La “France Forte” fut en effet le slogan retenu par Valéry Giscard d’Estaing pour sa tentative de réélection de 1981 :

 slogan la france forte giscard

Rappelons que Giscard fut battu par François Mitterrand à l’issue de cette campagne le 10 mai 1981 en ne récoltant que 48,24 % des suffrages exprimés (contre 51,76 % à son adversaire).

La “France Forte” fut aussi l’un des slogans utilisés par Lionel Jospin dans le cadre de sa campagne présidentielle, en avril 2002.

Lors d’une conférence de presse consacrée à son projet international, le 3 avril, le candidat socialiste, dont le slogan de campagne était “Présider autrement”, s’était exprimé debout derrière un pupitre où figurait  « Une France forte »  en rouge :

 slogan la france forte jospin

Rappelons que Jospin fut battu à la surprise générale dès le premier tour le 21 avril 2002, n’arrivant (avec 16,18 % des suffrages exprimés) qu’en troisième position, derrière Jacques Chirac (19,88 %) et Jean-Marie Le Pen (16,86 %).

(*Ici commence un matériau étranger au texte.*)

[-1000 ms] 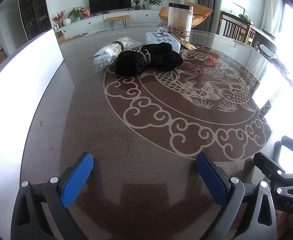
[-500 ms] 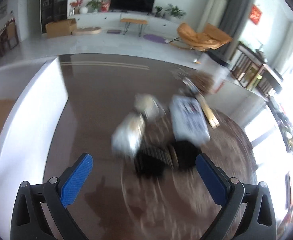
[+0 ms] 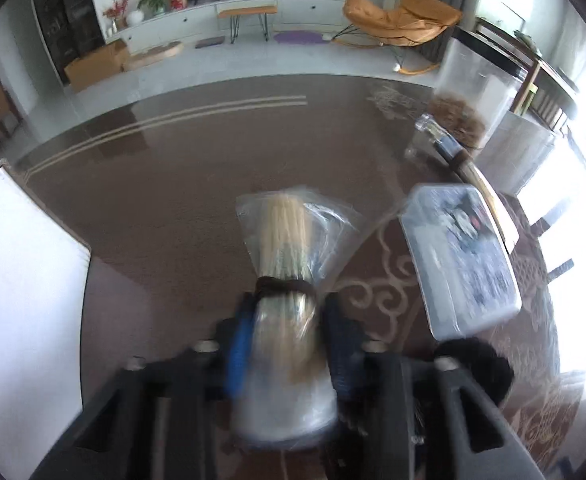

CONCLUSION : ACTE INCONSCIENT OU ACTE DÉLIBÉRÉ ?

En choisissant à son tour ce slogan de “looser”, Nicolas Sarkozy a-t-il laissé parler son inconscient ?

 slogan la france forte sarkozy

À moins qu’il n’ait adressé un message codé aux plus malins, pour signifier qu’il ne fallait pas être dupe de toute cette mascarade : à savoir qu’il ne se présente que contraint et forcé, par les commanditaires euro-atlantistes, qui l’auraient sommé d’aller se faire battre face à François Hollande. Dans le but de donner aux électeurs français le sentiment qu’ils sont encore en démocratie.  

Cette volonté délibérée de perdre, comme un dernier service qu’il accepte de rendre aux forces extérieures qui avaient assuré sa carrière, est en tout cas le schéma que subodore, avec d’autres, Dominique de Villepin. Dans un récent entretien au magazine L’Express, l’ancien Premier ministre confie en effet avoir l’impression que Sarkozy « n’y croit plus beaucoup » , affirme que Sarkozy va perdre et dresse le constat suivant : « On sent chez lui comme une forme de résignation, comme s’il n’avait pas d’autre possibilité que d’être candidat ». [source]

Vue sous cet angle, la fin de partie de Sarkozy – qui préfigure probablement un passage “dans le privé” et sans doute Outre-Atlantique dès cet été – revêt une dimension pathétique. Comme un personnage d’un roman de Dostoïevski aimant à se vautrer dans sa propre humiliation, Nicolas Sarkozy achèverait son passage dans nos livres d’histoire en endossant le rôle d’un histrion acceptant sans broncher d’être délibérément envoyé au casse-pipes par ses commanditaires.

Dans cette atmosphère irrespirable qu’est devenue la scène politique française – et que ne changerait en rien l’élection de François Hollande -, il est vraiment grand temps de passer à autre chose.